We next simulated the dynamics of memorization and generalization in the teacher–student–notebook framework to investigate the impact of systems consolidation. We first modeled the standard theory of systems consolidation as limitless notebook reactivations that optimized student memory recall (Fig. 2a,c,e; Methods). Learning begins when the notebook stores a small batch of examples, which are then repetitively reactivated by the notebook in each epoch to drive student learning (Methods). In separate simulations, examples were generated by one of three teachers that differed in their degree of predictability, here controlled by the signal-to-noise ratio (SNR) of the teacher network’s output (Fig. 1e; Methods). The notebook was able to accurately recall the examples provided by each teacher from the beginning (Fig. 2a,c,e, dashed blue lines), and we showed mathematically that recall accuracy scaled with the size of the notebook (Supplementary Information Section 5.2). Notebook-mediated generalization (student in → notebook → student out) was poor for all three teachers (Fig. 2a,c,e, dashed red lines), as rote memorization poorly predicts high-dimensional stimuli that were not previously presented or memorized (Supplementary Information Section 5.3). The student gradually reproduced past examples accurately (Fig. 2a,c,e, solid blue lines), but the signal in each example was contaminated by whatever noise was present during encoding and repetitively replayed throughout learning. Therefore, although the generalization error decreased monotonically for the noiseless teacher (Fig. 2a, solid red line), noisy teachers resulted in the student eventually generalizing poorly (Fig. 2c,e, solid red lines). From a mathematical point of view, this is expected, as the phenomenon of overfitting to noisy data is well appreciated in statistics and machine learning29,30.

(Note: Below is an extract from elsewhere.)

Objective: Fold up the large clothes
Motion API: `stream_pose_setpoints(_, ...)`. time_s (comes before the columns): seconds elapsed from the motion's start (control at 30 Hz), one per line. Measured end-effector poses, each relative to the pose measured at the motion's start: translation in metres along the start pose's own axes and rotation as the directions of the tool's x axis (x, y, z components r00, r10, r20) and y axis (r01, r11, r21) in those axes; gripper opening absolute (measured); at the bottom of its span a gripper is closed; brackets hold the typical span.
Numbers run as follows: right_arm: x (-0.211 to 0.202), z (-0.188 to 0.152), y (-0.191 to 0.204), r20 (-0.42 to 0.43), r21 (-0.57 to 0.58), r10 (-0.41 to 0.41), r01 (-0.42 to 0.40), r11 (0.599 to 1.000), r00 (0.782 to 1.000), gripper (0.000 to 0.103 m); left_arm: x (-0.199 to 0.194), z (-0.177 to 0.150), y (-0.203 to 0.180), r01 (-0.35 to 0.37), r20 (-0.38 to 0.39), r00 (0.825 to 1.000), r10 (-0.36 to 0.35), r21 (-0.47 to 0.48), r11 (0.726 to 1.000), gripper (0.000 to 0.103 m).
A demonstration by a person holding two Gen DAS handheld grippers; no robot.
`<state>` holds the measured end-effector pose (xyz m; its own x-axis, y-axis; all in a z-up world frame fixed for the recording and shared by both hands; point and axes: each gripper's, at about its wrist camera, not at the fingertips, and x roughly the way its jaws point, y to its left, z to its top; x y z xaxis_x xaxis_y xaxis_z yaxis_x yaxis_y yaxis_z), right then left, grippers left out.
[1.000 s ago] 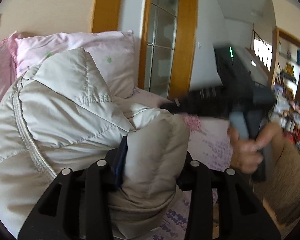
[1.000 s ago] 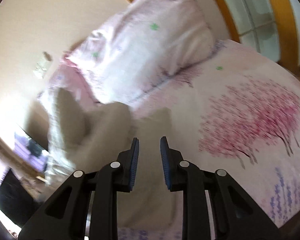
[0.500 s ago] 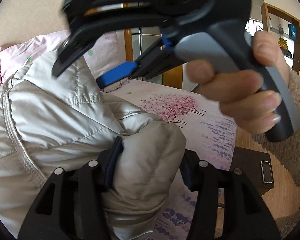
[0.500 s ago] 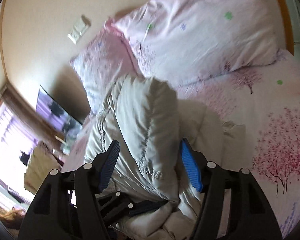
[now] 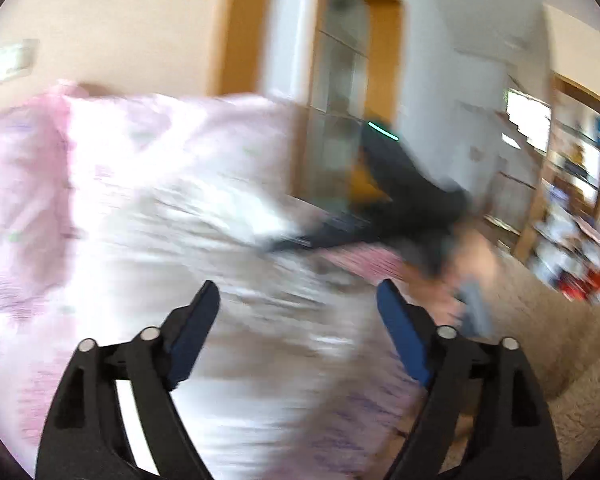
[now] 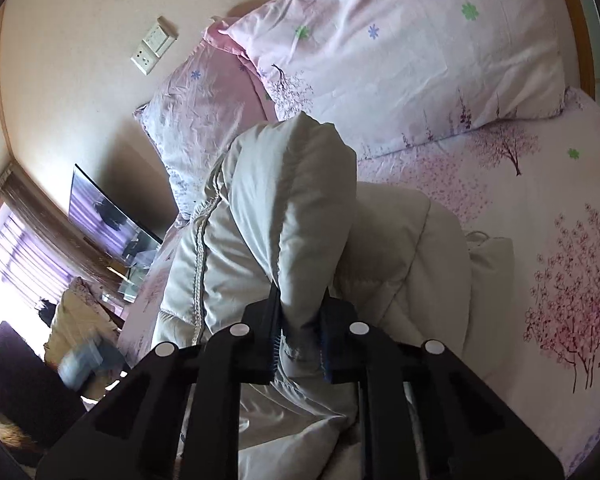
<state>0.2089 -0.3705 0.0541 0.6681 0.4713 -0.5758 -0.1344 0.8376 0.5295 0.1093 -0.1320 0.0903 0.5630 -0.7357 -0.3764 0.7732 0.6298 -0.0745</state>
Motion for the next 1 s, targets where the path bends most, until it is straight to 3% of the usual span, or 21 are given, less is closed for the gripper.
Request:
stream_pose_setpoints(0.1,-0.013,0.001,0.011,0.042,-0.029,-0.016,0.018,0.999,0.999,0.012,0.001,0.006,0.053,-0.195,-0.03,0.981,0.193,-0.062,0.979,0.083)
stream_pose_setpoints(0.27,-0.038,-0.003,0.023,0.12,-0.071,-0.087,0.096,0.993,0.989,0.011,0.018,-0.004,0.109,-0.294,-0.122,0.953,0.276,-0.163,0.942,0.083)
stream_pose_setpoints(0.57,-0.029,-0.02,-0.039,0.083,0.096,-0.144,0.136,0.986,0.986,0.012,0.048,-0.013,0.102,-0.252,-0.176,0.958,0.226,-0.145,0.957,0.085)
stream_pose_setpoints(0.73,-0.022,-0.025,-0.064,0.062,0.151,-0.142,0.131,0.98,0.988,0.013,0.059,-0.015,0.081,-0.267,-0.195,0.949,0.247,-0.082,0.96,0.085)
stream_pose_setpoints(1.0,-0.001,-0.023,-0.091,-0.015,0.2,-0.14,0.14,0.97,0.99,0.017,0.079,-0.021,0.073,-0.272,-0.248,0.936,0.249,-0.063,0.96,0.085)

Fig. 2: The predictability of experience controls the dynamics of systems consolidation.
figure 2

ah, Dynamics of student generalization error, student memorization error, notebook generalization error and notebook memorization error when optimizing for student memorization (a, c, e and g) or generalization (b, d, f and h) performance. The student’s input dimension is N = 100, and the number of patterns stored in the notebook is P = 100 (all encoded at epoch = 1; epochs in the x axis correspond to time passage during systems consolidation). The notebook contains M = 2,000 units, with a sparsity a = 0.05. During each epoch, 100 patterns are randomly sampled from the P stored patterns for reactivating and training the student. The student’s learning rate is 0.015. Teachers differed in their levels of predictability (a and b, SNR = ∞; c and d, SNR = 4; e and f, SNR = 0.05; g and h, SNR ranges from 2−4 to 24). in, Methods for regulating consolidation. i, Using a validation set to estimate optimal early stopping time (SNR = 4, P = N = 100, 10% of P are used as validation set and not used for training). Filled red dot marks the generalization error at the optimal early stopping time (optimal ES), and dashed red dot marks the generalization error at the early stopping time estimated by the validation set (estimated ES). The vertical gray dashed line marks the estimated early stopping time. j, Generalization errors at optimal (solid red lines) vs estimated early stopping time (dashed red lines), as a function of the validation set fraction, SNR and α (P/N). The blue shading indicates the validation set fraction from 10% to 20%. k, Illustration of maximum likelihood estimation (MLE; Supplementary Information Section 9.2). l, MLE predicts SNR well from teacher-generated data. m, Initial learning speed monotonically increases as a function of SNR. n, Initial learning speed serves as a good feature for estimating true SNR in numerical simulations (P = N = 1,000).

The implications of these findings for psychology and neuroscience are far-reaching, as the standard theory of systems consolidation assumes that generalization follows naturally from hippocampal memorization and replay; it does not consider when systems consolidation is detrimental to generalization. For example, previous neural network models of complementary learning systems focused on learning scenarios where the mapping from input to output was fully reliable5,6. Within our teacher–student–notebook framework, this means that the teacher is noiseless and perfectly predictable by the student architecture. In such scenarios, standard systems consolidation continually improved both memorization and generalization in our model (Fig. 2a, solid red line). However, for less predictable environments, our theory suggests that too much systems consolidation can severely degrade generalization performance by leading the neocortex to overfit to unpredictable elements of the environment (Fig. 2c, solid red line). In highly unpredictable environments, any systems consolidation at all can be detrimental to generalization (Fig. 2e, solid red line). If the goal of systems consolidation is full memory transfer, then our theory illustrates that the system pays a price in the reduced ability to generalize in uncertain environments.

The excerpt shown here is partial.